Il dolore neuropatico è causato da un’anomala attivazione dell’impulso nervoso e può instaurarsi in presenza di lesioni trigeminali, determinando quadri clinici di difficile gestione terapeutica. Una rara malattia corneale degenerativa è la cheratite neurotrofica, che si verifica dopo riduzione parziale o totale delle innervazioni trigeminali, portando ad una diminuzione (ipoestesia) o perdita (anestesia) della sensibilità corneale. La diminuzione dell’innervazione sensoriale provoca una riduzione del riflesso della lacrimazione, del trofismo e del metabolismo delle cellule epiteliali, con ridotta riparazione epiteliale, edema stromale ed intracellulare (Semeraro F et al., Ophthalmologica 2014). Nei pazienti con pregressa cheratite erpetica si osserva una diminuzione delle fibre nervose del plesso sub-basale, con conseguente riduzione della sensibilità corneale. Tale riduzione nelle cheratiti infettive è inoltre correlata all’aumento della densità di cellule dendritiche epiteliale, suggerendo una potenziale interazione tra sistema immunitario e nervoso (Cruzat A et al., Invest Ophthalmol Vis Sci 2011). L’innervazione corneale compromessa causa riduzione dell’ammiccamento, instabilità del film lacrimale e si manifesta clinicamente con difetti epiteliali ricorrenti, cicatrici stromali, neovascolarizzazioni e attivazione dei mediatori dell’infiammazione. Questi triggers infiammatori sono responsabili del rilascio di neuropeptidi che inducono un’iperattività dei nocicettori e la stimolazione di sensazioni dolorose (Nishida T, Yanai R, Curr Opin Ophthalmol. 2009). Nei pazienti affetti da occhio secco, l’infiammazione della superficie oculare indotta dall’iperosmolarità del film lacrimale ha un ruolo centrale nella sensibilizzazione dei nocicettori; in questi casi il danno neuropatico cronico determina attivazione dello stimolo doloroso ed ulteriore aumento della secchezza oculare, generando così un circolo vizioso che si automantiene nel tempo (Dastjerdi MH, Dana R. Int Ophthalmol Clin. 2009).

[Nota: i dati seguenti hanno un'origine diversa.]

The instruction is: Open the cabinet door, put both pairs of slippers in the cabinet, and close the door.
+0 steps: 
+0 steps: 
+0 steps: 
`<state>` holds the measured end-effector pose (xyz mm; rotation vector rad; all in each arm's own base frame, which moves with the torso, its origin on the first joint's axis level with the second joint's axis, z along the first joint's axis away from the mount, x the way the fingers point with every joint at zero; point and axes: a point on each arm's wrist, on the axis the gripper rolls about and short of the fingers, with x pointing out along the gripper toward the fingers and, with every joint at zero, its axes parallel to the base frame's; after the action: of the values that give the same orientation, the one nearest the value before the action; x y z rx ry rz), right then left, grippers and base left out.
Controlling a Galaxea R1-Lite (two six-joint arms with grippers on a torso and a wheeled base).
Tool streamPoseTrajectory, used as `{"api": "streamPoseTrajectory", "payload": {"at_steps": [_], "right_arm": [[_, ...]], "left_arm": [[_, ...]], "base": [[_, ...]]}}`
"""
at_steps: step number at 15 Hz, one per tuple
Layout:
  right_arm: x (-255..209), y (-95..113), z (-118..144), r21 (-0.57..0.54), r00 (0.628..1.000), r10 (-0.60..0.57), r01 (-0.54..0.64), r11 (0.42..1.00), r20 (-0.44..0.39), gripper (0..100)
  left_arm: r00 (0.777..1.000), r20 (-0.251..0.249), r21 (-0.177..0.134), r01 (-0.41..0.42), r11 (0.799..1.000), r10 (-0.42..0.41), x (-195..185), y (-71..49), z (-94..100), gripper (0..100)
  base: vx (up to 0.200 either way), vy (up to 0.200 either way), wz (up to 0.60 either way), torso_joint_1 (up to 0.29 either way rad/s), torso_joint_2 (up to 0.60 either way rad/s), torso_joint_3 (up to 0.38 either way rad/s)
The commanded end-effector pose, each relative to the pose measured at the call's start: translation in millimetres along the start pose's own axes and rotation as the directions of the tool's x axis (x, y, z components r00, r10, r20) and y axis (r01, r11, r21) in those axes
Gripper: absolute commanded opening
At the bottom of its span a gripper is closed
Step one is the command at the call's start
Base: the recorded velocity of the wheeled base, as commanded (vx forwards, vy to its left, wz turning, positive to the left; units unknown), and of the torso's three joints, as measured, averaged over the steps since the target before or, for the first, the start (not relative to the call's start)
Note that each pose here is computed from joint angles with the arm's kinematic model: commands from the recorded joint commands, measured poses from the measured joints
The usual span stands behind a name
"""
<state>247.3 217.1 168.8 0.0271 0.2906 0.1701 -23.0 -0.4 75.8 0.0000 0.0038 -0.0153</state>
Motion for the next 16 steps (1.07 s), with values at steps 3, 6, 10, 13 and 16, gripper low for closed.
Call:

La gestione del paziente con dolore oculare richiede un’adeguata valutazione dell’eziopatogenesi e della gravità della sintomatologia. Il trattamento ha lo scopo di eliminare l’insulto nocivo responsabile del danno, ripristinare l’integrità della superficie oculare e ridurre l’infiammazione. La modulazione nocicettiva richiede pertanto un trattamento multimodale con lacrime artificiali, lenti a contatto terapeutiche, terapia antinfiammatoria e analgesica.

La gestione del dolore neuropatico richiede, invece, un approccio multispecialistico di interesse non solo oftalmologico, ma anche internistico e neurologico.